Every day brings us closer to the new baby, and the new life of People with Lots of Kids. And yet, I have little to say. At first I thought it was important for me to keep a running commentary going on this pregnancy and the house and the months leading up to When Everything Changes (Again) but as I read over my last several posts I realize that all I can do right now is bitch, and that’s just not helping anyone and it’s also just not funny.
For those of you who wish I would update, or care how things are going- just assume that they suck. The pain is constant and I have never dreaded anything like I dread bedtime, when there is simply noplace to go, and I spend hours wishing I could take illegal narcotics to knock myself out. If the pain ever goes away, maybe I’ll be able to see my way clear and get past this writer’s block.

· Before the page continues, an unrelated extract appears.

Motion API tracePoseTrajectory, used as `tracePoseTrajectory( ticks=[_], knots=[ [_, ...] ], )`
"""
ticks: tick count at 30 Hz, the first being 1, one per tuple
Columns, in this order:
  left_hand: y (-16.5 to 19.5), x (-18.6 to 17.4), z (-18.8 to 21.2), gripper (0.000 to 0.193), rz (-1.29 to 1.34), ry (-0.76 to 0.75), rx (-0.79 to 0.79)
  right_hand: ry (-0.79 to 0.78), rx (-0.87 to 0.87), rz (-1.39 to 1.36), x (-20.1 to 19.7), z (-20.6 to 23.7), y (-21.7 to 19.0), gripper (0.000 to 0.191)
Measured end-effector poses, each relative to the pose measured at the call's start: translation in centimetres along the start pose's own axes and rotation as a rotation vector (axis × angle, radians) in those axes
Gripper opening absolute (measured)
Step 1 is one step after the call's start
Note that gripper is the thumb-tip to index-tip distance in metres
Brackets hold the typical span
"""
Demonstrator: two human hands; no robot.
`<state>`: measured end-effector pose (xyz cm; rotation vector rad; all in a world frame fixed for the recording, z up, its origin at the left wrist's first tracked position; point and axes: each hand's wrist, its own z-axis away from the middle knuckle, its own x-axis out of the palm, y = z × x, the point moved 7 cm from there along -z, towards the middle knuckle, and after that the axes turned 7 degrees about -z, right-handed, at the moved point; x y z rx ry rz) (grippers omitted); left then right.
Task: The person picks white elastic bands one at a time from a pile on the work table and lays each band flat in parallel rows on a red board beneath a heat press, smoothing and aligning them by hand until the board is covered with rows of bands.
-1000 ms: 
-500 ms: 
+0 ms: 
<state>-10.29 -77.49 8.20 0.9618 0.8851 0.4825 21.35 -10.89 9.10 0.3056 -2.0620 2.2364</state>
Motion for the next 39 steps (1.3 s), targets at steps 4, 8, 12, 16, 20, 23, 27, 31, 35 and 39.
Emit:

My whole life doesn’t suck; I am happy a fair amount of the time, to be honest. I just can’t seem to write that part.
In the meantime, I need a break. A break from feeling like I should come up with something witty to say; a break from the mothering boards I’m on where I just can’t bring myself to get involved in what’s happening with my friends; a break from cursing fucking dial up internet every single day for hours while I try, and usually fail, to do design work in spurts before I am required to get up from my chair and pace.
What kind of karma did I rack up to deserve gestational diabetes AND a pregnancy that requires that I am standing or walking for the entire second half? I don’t mean standing or walking for a few hours, Internet. I mean that unless I am standing or walking, I am in pain that brings tears to my eyes. Including bedtime. And the standing up for 14 hours a day brings with it a whole other set of shitty consequences. How the hell is this going to work at the very end? Well, shit. How the hell is this going to work NOW?
See? Nothing to do but bitch. So I’ll just turn this into a photo blog for a while, and go do my bitching elsewhere.





Bitch away, here, to people in real life, or just in your head. You deserve it. And if you decide to come here just to complain, I'll still read.